Die Anfänge des Extraraums
Raum und Zeit sind uns vertraut, weil wir uns täglich darin bewegen. Es gibt keinen Zweifel daran, dass diese vier Dimensionen existieren. Als vierdimensionale Raumzeit sind diese Dimensionen Gegenstand der Allgemeinen Relativitätstheorie (ART). Sie bilden in Einsteins ART ein Kontinuum, das Krümmung und Dynamik aufweisen kann. Einsteins Theorie ist eine (unquantisierte) Gravitationstheorie, die über die Newtonsche Gravitation hinausgeht und insbesondere die starke Schwerkraft und kompakte Massen die Natur beschreibt.
Höherdimensionale Räume sind in der Mathematik und der theoretischen Physik nichts Ungewöhnliches.

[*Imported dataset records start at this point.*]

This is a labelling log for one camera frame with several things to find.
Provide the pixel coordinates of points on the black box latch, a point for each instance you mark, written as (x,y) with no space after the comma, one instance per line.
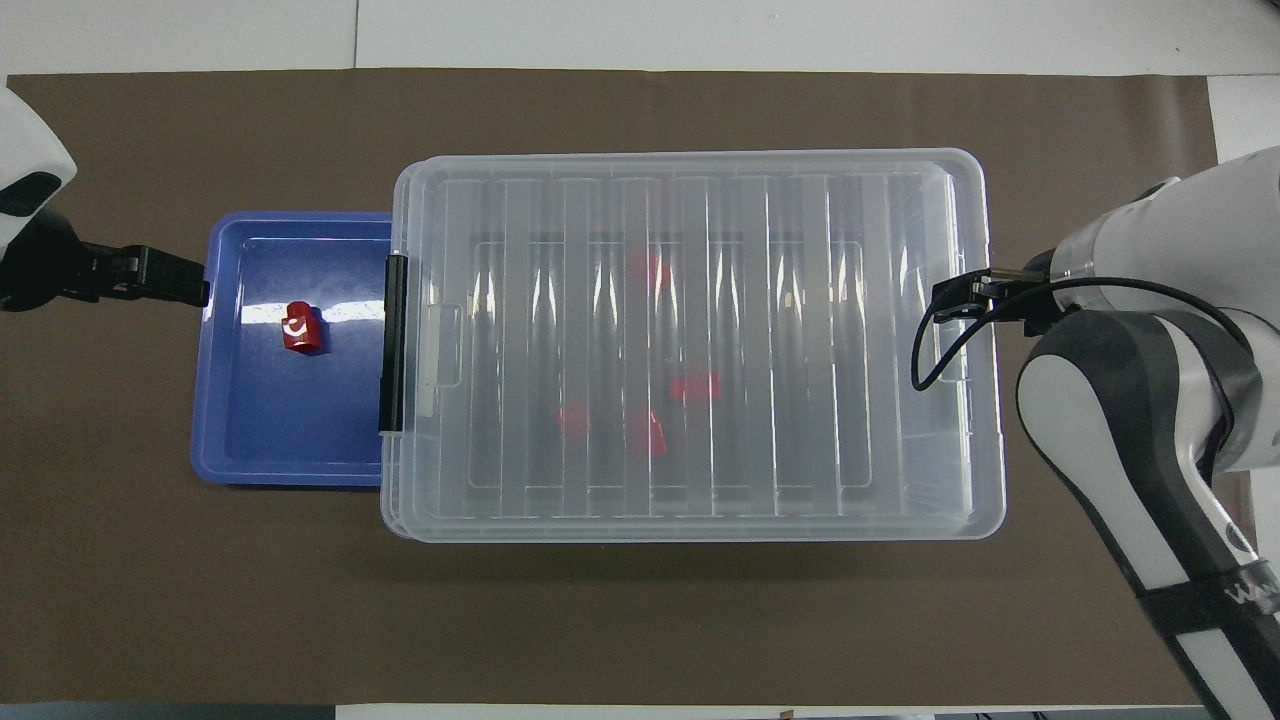
(393,340)

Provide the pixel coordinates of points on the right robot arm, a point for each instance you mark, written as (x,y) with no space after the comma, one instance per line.
(1110,440)

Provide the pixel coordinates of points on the clear plastic storage box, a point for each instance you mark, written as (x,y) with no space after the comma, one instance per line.
(700,200)
(392,520)

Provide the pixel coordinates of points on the red block with white mark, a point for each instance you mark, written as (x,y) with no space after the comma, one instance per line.
(301,326)

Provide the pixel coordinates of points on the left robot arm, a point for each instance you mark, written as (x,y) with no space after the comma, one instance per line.
(22,135)

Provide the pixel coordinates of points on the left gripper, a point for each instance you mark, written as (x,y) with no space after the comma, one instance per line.
(35,265)

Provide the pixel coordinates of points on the blue plastic tray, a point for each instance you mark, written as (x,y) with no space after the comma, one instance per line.
(290,420)

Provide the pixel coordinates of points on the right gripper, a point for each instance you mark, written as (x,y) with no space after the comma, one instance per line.
(1035,312)

Als Beispiel mögen Funktionenräume dienen, deren Dimension sogar unendlich sein kann. Eine der ersten vereinheitlichten Theorien in der Physik überhaupt ist die Kaluza-Klein-Theorie. Sie wurde bereits in den 1920er Jahren entwickelt, weil die Physiker Relativitätstheorie und Elektromagnetismus in einem einzigen Konzept beschreiben wollten. Neu war der Ansatz, weil Kaluza und Klein eine weitere, neue Raumdimension in dieser Feldtheorie einführten. Der Ansatz setzte sich jedoch nicht in der Physik durch, weil sich die etwa gleichzeitig entwickelte Quantentheorie als erfolgreicher zeichnete.

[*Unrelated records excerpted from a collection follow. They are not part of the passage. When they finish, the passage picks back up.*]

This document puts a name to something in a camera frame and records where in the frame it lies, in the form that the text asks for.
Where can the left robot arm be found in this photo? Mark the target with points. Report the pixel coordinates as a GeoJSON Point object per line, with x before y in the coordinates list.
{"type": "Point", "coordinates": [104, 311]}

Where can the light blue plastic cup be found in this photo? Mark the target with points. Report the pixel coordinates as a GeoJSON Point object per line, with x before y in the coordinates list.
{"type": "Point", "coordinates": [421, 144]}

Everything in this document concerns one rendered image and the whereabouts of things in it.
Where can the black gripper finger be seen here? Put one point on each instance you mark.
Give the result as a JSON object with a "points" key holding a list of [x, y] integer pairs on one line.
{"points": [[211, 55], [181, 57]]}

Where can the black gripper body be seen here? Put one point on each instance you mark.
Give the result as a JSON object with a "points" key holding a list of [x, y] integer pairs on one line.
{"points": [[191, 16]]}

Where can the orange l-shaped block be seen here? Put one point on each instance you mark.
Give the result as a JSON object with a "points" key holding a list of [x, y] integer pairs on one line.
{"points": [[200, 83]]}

Erst durch die Fortschritte in den Stringtheorien erlebten die Extradimensionen wieder eine Renaissance: I. Antoniadis sagte Anfang der 1990er Jahre Extradimensionen in den perturbativen Stringtheorien voraus. Im Ansatz sind die Felder des Standardmodells (SM-Felder) auf einen Raum kleinerer Dimension, der so genannten 3-Bran, beschränkt. Die Bran ist jedoch in eine höherdimensionale Welt inklusive Extradimensionen, dem so genannten Bulk, eingebettet. Im Modell wird nun angenommen, dass die Gravitation in alle Raumdimensionen – auch den Extradimensionen – vorzudringen vermag. Damit ist die Schwerkraft in diesem Sinne unbeschränkt, während die SM-Felder nur auf der Bran existieren können (siehe Illustration nach M. Cavaglia, hep-ph/0210296).

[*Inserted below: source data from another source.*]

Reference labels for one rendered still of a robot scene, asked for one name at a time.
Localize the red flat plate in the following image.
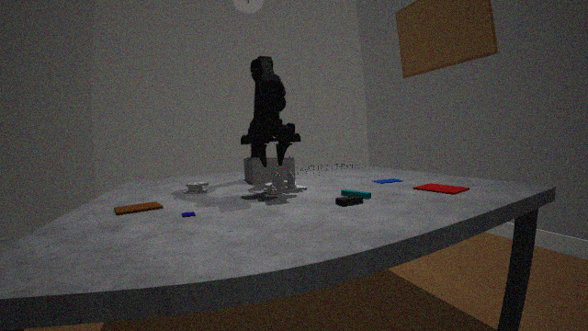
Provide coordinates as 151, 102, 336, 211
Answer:
413, 183, 469, 195

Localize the teal flat bar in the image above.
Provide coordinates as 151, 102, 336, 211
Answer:
341, 189, 371, 199

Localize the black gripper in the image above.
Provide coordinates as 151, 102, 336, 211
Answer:
241, 116, 300, 167

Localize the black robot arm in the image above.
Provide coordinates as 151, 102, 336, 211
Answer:
248, 56, 295, 139

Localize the brown flat bar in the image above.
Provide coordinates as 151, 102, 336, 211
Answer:
114, 202, 163, 215

Dieses Modell erklärt das bislang nicht verstandene Beobachtungsphänomen, dass die Gravitation gegenüber den anderen Naturkräften so schwach ist. Dieser als Hierarchieproblem bezeichnete Sachverhalt wird mit der Hypothese von zusätzlichen Raumdimensionen gelöst. Anschaulich gesprochen ist der schnellere Abfall der Gravitationskraft dadurch zu verstehen, dass sie sich in alle Dimensionen ausbreitet. Im Feldlinienbild werden die 'Feldlinien ausgedünnt': die Gravitationskraft wird schwächer auf Skalen, wo die Extradimensionen relevant werden.
Wie misst man weitere Dimensionen?
Offensichtlich tritt der Extraraum im Alltag nicht in Erscheinung. Wenn es die Extradimensionen gibt, so müssen sie auf kurze Abstände beschränkt sein. Diese Erscheinung wird in der Physik Kompaktifizierung genannt und geht in der Grundidee schon auf die Kaluza-Klein-Theorie zurück. Aber wie groß sind die typischen Abstände, bei denen die Extradimensionen physikalisch wichtig werden?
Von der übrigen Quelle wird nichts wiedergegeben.